Meine erste und letzte Liebe


Was ist Liebe? Woran erkennt man die erste Liebe? Wir Mädchen neigen doch ziemlich oft dazu uns Hals über Kopf in irgendwelche Typen zu verlieben und von großer Liebe zu sprechen, nur um uns dann doch wieder in Melodramatik zu suhlen. Ich schätze, dass das jeder für sich entscheiden muss...

Alles begann 2008. Ich bin Fan einer japanischen Rockband, arbeitslos mit 18, einsam und isoliert von der Außenwelt, zurückgezogen und kontaktscheu, irgendwo in einer mir fremden Stadt. Von dem Menschen, der ich mal war, ist nicht viel übrig geblieben. Die Zeit, von der ich viel habe, vertreibe ich mir damit Fotos zu schießen, sie mit Programmen zu bearbeiten, schlafen, mit meiner Schwester um den Internetzugang zu streiten und in zwei Romanen von der Liebe zu träumen. Ihr merkt, kein sonderlich prickelndes Dasein.
Der 01.11.2008 sollte alles ändern.

Ich verbringe zum ersten Mal seit drei Jahren einen Tag mit meinen "Freundinnen" in der Stadt, in der ich mal wohnte und wo man mich längst vergessen hat. Ich trinke Bier, wir kauen Kaugummis, die Mädels erzählen von ihren Bettgeschichten und diskutieren über verschiedene Varianten des Geschlechtsakts, während ich sie mit fragenden Augen beobachte. Zum Schluss sagt eine dieser Mädchen zu mir: "Du wirst auch noch jemanden kennen lernen. Du musst nur mal mit in die Disko kommen..." Heimlich wünsche ich mir sehr, dass mich eine von ihnen auffordert mitzukommen, doch ich bin zu stolz um mich aufzuzwingen und sie zu desinteressiert an meiner Person. Was ich verstehen kann.

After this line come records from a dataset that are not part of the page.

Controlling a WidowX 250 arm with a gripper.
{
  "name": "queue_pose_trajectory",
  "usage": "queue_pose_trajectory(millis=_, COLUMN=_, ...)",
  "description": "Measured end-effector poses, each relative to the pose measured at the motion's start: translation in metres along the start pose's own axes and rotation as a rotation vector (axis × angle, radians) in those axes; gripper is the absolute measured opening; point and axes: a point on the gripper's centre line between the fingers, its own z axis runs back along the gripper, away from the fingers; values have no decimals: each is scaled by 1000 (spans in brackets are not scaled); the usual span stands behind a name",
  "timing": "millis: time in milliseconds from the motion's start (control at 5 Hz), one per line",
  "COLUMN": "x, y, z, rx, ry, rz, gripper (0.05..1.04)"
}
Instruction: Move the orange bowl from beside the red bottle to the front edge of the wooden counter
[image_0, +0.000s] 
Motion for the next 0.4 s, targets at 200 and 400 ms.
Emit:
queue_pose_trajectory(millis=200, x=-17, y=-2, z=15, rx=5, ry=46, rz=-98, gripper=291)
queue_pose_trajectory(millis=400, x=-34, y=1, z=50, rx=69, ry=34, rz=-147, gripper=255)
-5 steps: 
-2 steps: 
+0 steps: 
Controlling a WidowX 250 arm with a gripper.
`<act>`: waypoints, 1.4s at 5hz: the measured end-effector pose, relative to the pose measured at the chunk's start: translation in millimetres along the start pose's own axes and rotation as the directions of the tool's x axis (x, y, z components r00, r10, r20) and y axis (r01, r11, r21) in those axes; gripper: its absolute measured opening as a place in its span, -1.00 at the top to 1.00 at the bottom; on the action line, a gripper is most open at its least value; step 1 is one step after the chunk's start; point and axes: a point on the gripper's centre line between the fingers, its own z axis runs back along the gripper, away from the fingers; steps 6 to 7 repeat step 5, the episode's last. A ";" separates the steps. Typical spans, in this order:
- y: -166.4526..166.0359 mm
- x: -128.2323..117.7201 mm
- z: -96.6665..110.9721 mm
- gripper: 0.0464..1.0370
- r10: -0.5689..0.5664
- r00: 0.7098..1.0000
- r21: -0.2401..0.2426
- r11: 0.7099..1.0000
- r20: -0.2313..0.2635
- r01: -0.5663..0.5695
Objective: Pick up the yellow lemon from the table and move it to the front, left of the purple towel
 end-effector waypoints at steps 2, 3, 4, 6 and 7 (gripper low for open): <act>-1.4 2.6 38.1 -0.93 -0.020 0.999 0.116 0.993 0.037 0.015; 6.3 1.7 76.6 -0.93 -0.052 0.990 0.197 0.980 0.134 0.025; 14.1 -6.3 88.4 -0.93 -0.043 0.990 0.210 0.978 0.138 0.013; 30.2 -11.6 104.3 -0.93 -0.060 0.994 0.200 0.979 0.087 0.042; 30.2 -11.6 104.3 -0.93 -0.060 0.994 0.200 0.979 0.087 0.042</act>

01.11.2008 - Abend. Ich bearbeite ein Wallpaper von Toshiya um es dann per Icq an einen Gleichgesinnten zu schicken, doch die Nachricht kommt bei jemand anderem an. Und zwar bei seinem Freund, der sich bereit erklärt hat mich weg zu ekeln, damit ich den "Gleichgesinnten" nie wieder anzuschreiben versuche. Wir diskutieren, necken uns, zerfleischen uns mit Worten und werfen uns Beleidigungen wie Tischtennisbälle zu. Anfangs fand ich es ganz lustig, hielt ihn für einen pubertierenden 14 Jährigen, doch langsam bin ich genervt und klicke ihn andauernd weg, doch er schreibt mich wieder an. Ich lösche ihn und er findet mich wieder und textet munter weiter. Ich gebe mich geschlagen und verspreche meinen "Gleichgesinnten" nie wieder anzuschreiben, doch es interessiert den Idioten am anderen Ende nicht. Irgendwann muss er dann doch gehen. Burger King. Zum Schluss wünscht er mir eine gute Nacht und verschwindet, während ich verdutzt auf seine letzten Worte starre.

Nächster Tag. Als Facebook noch Wer-kennt-wen war, checke ich, wie jeden Tag, meine Nachrichten. Neben Freundschaftsanfragen von Männern jenseits der 50 finde ich auch seine. Sein Name steht weit oben auf meiner Liste für die Figuren, die in meinen Romanen vorkommen sollen, doch ansonsten kann ich damit nichts anfangen. Ich lese mir sein Profil durch und erkenne ihn an der von sich selbst überzeugten Schreibweise und schreibe ihm gleich mal ganz keck, dass ich dachte, er sei froh das Monster (so hat er mich am Vorabend bezeichnet) nicht zu kennen. Ich rechne nicht damit, dass er zurück schreibt und beschäftige mich anderweitig. Doch das tut er. Aus kurzen Neckereien werden lange Texte.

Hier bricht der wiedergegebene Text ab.